A good morning

The fact that I still read actual newspapers every day marks me as over a certain age, for sure. I suppose old habits die hard.

But the joy of newspaper research never gets old. My problem is that they are also being digitized at a rate much faster than I can keep track of easily.

There’s a Table for That

My answer to that problem was to create a table (one of my favorite tools) to make my research more efficient. I subscribe to several newspaper databases, and my library cards also provide access to several more.

This table saves me precious time; perhaps you might find value in creating one for your own use.

Here are a few screenshots of the first three pages (click to enlarge):

As you can see, each geographic area of my research (either city or state) is highlighted in yellow.

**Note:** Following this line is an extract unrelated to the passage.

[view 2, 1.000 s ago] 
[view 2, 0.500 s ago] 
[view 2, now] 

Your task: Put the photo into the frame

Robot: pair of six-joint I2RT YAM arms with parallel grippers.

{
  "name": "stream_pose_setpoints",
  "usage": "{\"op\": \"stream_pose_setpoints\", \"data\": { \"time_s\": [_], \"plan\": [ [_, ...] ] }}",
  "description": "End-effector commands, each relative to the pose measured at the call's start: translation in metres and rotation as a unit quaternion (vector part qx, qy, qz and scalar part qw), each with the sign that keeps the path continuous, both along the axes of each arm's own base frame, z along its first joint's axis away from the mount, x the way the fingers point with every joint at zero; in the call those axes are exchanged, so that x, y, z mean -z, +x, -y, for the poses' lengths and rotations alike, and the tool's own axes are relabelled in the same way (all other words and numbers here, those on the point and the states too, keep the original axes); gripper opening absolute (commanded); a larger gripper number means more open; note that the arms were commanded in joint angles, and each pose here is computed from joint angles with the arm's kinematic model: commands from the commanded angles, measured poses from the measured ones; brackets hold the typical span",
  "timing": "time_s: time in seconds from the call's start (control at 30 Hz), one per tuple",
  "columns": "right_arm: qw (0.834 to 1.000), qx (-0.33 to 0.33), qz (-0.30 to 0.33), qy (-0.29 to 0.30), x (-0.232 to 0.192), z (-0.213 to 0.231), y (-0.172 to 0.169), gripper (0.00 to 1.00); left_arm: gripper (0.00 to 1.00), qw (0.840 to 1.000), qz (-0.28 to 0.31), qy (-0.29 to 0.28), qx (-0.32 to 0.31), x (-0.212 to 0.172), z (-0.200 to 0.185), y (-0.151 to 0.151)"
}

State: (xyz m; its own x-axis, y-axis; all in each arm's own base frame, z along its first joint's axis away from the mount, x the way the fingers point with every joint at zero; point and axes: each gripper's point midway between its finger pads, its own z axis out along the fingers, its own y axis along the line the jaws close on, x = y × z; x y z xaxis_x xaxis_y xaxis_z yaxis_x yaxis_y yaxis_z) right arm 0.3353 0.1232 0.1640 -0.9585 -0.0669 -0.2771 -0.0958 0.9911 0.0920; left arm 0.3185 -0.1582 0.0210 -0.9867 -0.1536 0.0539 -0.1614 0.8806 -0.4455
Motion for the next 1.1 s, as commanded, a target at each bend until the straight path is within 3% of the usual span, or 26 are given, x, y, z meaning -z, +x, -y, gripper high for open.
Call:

These are places where my ancestors lived.

I highlighted in blue my most frequently used newspapers, and I added to asterisk besides papers that are African American.

The Evening Star (Washington DC) newspaper in the very first row is a good example of how databases can have differences in coverage. This is especially important when I’m searching for obituaries.

This table also shows how only one database might offer access to a newspaper I need, for example, The Jackson Sun.

This is a work in progress, but I always want to share tips and tools with my readers. Next, I plan to add the newspapers from the Chronicling America database.

The longer I research family history, the more I appreciate anything that saves me time.